• What you will do
Nothing but a number should be given: how many lines in the entries below include the string "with".

Records excerpted from a collection:
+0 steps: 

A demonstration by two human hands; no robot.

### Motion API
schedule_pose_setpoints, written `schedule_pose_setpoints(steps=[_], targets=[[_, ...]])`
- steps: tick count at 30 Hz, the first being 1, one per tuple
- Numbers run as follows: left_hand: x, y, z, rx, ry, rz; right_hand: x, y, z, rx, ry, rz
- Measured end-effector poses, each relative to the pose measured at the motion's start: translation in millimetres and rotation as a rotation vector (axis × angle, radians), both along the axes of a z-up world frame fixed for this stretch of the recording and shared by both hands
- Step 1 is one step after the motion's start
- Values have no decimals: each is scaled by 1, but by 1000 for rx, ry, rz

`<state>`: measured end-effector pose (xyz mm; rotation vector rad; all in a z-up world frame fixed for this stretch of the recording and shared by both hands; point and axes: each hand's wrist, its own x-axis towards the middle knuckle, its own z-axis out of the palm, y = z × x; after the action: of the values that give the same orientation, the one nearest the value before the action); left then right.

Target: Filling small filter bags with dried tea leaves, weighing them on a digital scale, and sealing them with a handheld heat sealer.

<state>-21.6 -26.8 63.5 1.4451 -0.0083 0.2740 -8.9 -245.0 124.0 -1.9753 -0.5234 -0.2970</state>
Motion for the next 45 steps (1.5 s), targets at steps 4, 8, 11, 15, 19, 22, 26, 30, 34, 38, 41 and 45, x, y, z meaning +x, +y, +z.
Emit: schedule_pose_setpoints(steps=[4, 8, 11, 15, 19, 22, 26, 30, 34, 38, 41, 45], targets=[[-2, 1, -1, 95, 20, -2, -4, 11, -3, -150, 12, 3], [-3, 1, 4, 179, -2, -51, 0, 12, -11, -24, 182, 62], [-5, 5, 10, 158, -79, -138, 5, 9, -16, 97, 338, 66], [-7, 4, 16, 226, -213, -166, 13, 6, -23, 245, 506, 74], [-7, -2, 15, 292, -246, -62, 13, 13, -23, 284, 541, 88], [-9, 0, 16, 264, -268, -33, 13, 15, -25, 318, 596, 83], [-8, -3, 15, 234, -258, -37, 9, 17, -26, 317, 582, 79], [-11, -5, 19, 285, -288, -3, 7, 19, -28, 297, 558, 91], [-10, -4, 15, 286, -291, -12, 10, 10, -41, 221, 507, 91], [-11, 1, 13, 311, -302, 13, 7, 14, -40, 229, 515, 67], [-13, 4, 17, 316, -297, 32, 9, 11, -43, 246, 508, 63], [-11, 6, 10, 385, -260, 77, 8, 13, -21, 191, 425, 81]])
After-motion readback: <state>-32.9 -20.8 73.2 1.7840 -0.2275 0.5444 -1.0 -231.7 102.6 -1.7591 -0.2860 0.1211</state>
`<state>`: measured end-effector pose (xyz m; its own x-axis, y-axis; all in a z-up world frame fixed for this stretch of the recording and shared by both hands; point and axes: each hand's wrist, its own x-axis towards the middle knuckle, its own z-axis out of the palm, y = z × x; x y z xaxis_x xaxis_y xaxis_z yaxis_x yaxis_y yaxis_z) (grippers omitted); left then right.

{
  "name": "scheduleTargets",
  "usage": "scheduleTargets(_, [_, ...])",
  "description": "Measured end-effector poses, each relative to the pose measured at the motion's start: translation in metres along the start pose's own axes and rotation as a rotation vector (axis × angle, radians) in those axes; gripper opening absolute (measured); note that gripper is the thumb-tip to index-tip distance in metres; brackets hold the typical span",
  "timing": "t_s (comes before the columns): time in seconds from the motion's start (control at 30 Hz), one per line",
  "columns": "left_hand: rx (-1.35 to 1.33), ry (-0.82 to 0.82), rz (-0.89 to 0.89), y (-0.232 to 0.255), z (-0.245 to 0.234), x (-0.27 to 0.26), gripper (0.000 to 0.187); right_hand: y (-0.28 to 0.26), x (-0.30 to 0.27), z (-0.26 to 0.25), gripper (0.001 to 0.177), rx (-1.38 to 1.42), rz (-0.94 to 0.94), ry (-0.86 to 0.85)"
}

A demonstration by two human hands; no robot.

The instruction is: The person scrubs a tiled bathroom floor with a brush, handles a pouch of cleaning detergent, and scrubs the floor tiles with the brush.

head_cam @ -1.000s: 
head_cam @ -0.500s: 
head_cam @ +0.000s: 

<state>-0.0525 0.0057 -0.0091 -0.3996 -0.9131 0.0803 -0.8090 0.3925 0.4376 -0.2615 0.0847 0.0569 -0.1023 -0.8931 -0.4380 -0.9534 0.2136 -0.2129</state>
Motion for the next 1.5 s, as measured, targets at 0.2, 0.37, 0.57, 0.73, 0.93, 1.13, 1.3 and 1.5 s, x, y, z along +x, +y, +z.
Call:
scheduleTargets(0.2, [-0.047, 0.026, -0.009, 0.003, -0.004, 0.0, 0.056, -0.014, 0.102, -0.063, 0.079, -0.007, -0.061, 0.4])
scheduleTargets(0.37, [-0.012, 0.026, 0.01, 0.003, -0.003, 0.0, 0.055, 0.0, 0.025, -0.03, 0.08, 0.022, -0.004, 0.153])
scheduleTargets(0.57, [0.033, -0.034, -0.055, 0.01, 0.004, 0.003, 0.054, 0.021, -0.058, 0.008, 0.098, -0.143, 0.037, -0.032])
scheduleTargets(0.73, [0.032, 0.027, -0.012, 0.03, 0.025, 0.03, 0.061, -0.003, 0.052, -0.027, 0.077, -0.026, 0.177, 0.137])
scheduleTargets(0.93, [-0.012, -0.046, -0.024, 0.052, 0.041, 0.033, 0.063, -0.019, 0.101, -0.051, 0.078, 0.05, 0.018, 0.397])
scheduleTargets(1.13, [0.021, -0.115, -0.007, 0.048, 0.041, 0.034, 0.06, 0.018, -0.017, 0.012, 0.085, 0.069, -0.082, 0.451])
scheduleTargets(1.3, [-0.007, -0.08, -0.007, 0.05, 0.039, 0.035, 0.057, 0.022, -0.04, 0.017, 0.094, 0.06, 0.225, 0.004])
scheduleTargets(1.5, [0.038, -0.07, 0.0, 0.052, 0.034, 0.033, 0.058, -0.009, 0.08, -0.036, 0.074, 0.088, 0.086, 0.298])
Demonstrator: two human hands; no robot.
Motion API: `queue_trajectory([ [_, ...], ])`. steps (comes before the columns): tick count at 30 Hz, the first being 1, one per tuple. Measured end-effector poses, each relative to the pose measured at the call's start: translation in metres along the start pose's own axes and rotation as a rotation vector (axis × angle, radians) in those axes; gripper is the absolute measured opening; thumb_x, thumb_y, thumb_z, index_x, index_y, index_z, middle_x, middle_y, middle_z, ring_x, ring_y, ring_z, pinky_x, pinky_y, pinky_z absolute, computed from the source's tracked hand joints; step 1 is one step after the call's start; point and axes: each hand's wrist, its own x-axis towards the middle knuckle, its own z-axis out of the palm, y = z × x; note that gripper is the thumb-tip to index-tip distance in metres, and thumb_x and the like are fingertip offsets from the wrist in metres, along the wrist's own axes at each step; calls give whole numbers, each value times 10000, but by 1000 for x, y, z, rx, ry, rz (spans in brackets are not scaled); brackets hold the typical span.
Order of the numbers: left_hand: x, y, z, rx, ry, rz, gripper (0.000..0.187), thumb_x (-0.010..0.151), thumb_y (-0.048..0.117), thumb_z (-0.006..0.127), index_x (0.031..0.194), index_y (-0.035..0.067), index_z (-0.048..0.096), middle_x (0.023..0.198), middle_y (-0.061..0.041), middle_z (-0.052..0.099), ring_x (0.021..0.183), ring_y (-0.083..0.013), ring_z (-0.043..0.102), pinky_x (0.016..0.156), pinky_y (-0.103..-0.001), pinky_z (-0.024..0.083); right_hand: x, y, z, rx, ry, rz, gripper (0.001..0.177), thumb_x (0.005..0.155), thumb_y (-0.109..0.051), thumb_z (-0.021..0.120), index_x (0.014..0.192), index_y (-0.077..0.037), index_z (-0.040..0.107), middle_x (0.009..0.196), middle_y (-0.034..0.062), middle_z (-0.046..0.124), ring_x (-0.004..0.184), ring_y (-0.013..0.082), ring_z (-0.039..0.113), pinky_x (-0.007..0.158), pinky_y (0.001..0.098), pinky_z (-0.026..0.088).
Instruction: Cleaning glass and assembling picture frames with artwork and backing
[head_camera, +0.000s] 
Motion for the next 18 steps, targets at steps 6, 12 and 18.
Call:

• Answer
3